G'day vrk,
"Besides, Unicode codepoints often aren't ordered alphabetically in any script, so you wouldn't get a sorted (collated) sequence even if it did."
[Note:
There's no intended pedantry here; however, as I understand your statement,
I believe you mean "characters", not "codepoints".
On that basis, I don't disagree with your statement, at all.
The distinction is important for the remainder of my response.]
The builtin module Unicode::Collate
can be used for sorting Unicode characters.
$ perl -E 'say for sort qw{z é a}'
a
z
é
$ perl -MUnicode::Collate -E 'say for Unicode::Collate::->new->sort(qw
+{z é a})'
a
é
z
The code points are numerical values: a numerical sort is required for these.

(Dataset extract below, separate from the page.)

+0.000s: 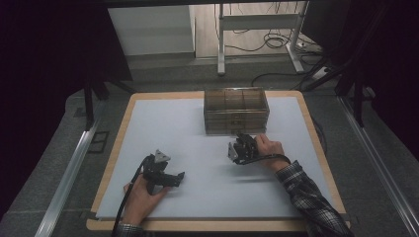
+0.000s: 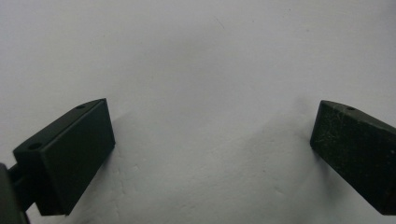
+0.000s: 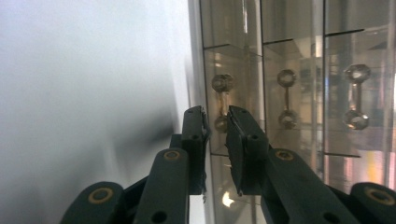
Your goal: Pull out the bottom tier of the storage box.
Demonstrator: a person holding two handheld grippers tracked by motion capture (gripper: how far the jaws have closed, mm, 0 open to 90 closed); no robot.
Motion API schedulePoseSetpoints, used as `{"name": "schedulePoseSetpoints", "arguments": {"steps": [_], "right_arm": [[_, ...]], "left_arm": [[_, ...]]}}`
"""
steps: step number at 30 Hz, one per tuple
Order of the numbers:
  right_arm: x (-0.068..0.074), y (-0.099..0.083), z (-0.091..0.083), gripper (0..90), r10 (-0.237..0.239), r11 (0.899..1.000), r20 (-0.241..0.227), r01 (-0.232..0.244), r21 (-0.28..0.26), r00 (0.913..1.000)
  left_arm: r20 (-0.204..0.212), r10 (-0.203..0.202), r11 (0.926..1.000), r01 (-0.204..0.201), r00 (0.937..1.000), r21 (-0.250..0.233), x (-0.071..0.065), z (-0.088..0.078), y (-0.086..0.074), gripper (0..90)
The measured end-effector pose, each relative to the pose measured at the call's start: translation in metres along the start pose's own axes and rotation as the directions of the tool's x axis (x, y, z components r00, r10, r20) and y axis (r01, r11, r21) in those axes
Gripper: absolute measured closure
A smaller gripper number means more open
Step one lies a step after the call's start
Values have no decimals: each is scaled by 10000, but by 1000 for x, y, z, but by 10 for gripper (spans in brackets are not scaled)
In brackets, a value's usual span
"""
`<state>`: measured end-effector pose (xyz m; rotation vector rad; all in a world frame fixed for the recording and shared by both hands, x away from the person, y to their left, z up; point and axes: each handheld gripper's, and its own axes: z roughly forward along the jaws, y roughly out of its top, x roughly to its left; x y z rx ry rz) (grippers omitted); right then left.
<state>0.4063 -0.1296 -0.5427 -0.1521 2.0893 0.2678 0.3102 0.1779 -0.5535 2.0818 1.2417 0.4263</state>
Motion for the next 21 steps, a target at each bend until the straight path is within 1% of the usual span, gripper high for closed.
{"name": "schedulePoseSetpoints", "arguments": {"steps": [1, 2, 3, 4, 6, 7, 9, 10, 13, 15, 16, 17, 18, 19, 20, 21], "right_arm": [[0, 0, 0, 761, 0, 10000, 0, 0, 0, 10000], [-1, 0, -1, 758, 99, 9999, -49, -99, 54, 9999], [-3, -1, -1, 751, 204, 9998, -141, -204, -10, 9997], [-6, -2, -1, 744, 432, 9988, -384, -440, -193, 9983], [-11, -4, -2, 726, 647, 9972, -645, -669, -326, 9958], [-15, -5, -2, 709, 822, 9953, -983, -868, -433, 9918], [-18, -6, -3, 704, 892, 9946, -1043, -942, -439, 9905], [-21, -7, -3, 690, 1015, 9929, -1200, -1080, -488, 9876], [-29, -11, -4, 670, 1328, 9881, -1721, -1441, -546, 9761], [-36, -13, -5, 665, 1655, 9813, -2114, -1822, -621, 9633], [-38, -14, -5, 659, 1707, 9796, -2234, -1896, -659, 9597], [-41, -16, -5, 659, 1816, 9769, -2404, -2030, -673, 9535], [-45, -18, -5, 657, 1917, 9739, -2660, -2167, -679, 9447], [-47, -19, -5, 656, 1972, 9720, -2810, -2247, -691, 9392], [-47, -19, -5, 656, 1972, 9720, -2810, -2247, -691, 9392], [-49, -20, -5, 657, 2054, 9698, -2934, -2345, -675, 9337]], "left_arm": [[0, 0, 10000, 0, 10000, 0, 0, 0, 0, 0], [-1, -1, 10000, 1, 10000, 0, 0, 0, 0, 0], [-2, 0, 10000, 0, 10000, 1, 0, 0, 0, 0], [-1, 2, 10000, -2, 10000, 2, 0, 0, 0, 0], [-1, 0, 10000, 0, 10000, 2, 0, 0, 0, 0], [-1, 0, 10000, 0, 10000, 1, 0, 0, 0, 0], [-4, 3, 10000, -3, 10000, 2, 0, 0, 0, 0], [-3, -2, 10000, 2, 10000, 2, 0, 0, 0, 0], [-3, 3, 10000, -3, 10000, 1, 0, 0, 0, 0], [-2, -3, 10000, 3, 10000, 1, 0, 0, 0, 0], [-1, 2, 10000, -2, 10000, 2, 0, 0, 0, 0], [-3, 3, 10000, -3, 10000, 3, 0, 0, 0, 0], [0, 0, 10000, 0, 10000, 3, 0, 0, 0, 0], [-2, 5, 10000, -5, 10000, 3, 0, 0, 0, 0], [1, 1, 10000, -1, 10000, 3, 0, 0, 0, 0], [-2, 6, 10000, -6, 10000, 4, 0, 0, 0, 0]]}}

$ perl -E 'say for sort map { ord } qw{z é a}'
122
195
97
$ perl -E 'say for sort { $a <=> $b } map { ord } qw{z é a}'
97
122
195
Code points are often presented as hexidecimal strings (that may have a leading "U+").
When dealing with these, it can be useful to first convert them to some canonical format.
As the code point range is 0 .. 0x10ffff, an sprintf format including
"%06x" or "%06X" handles all cases.
$ perl -E 'say sprintf "U+%06X", $_ for map { ord } qw{z é a}'
U+00007A
U+0000C3
U+000061
|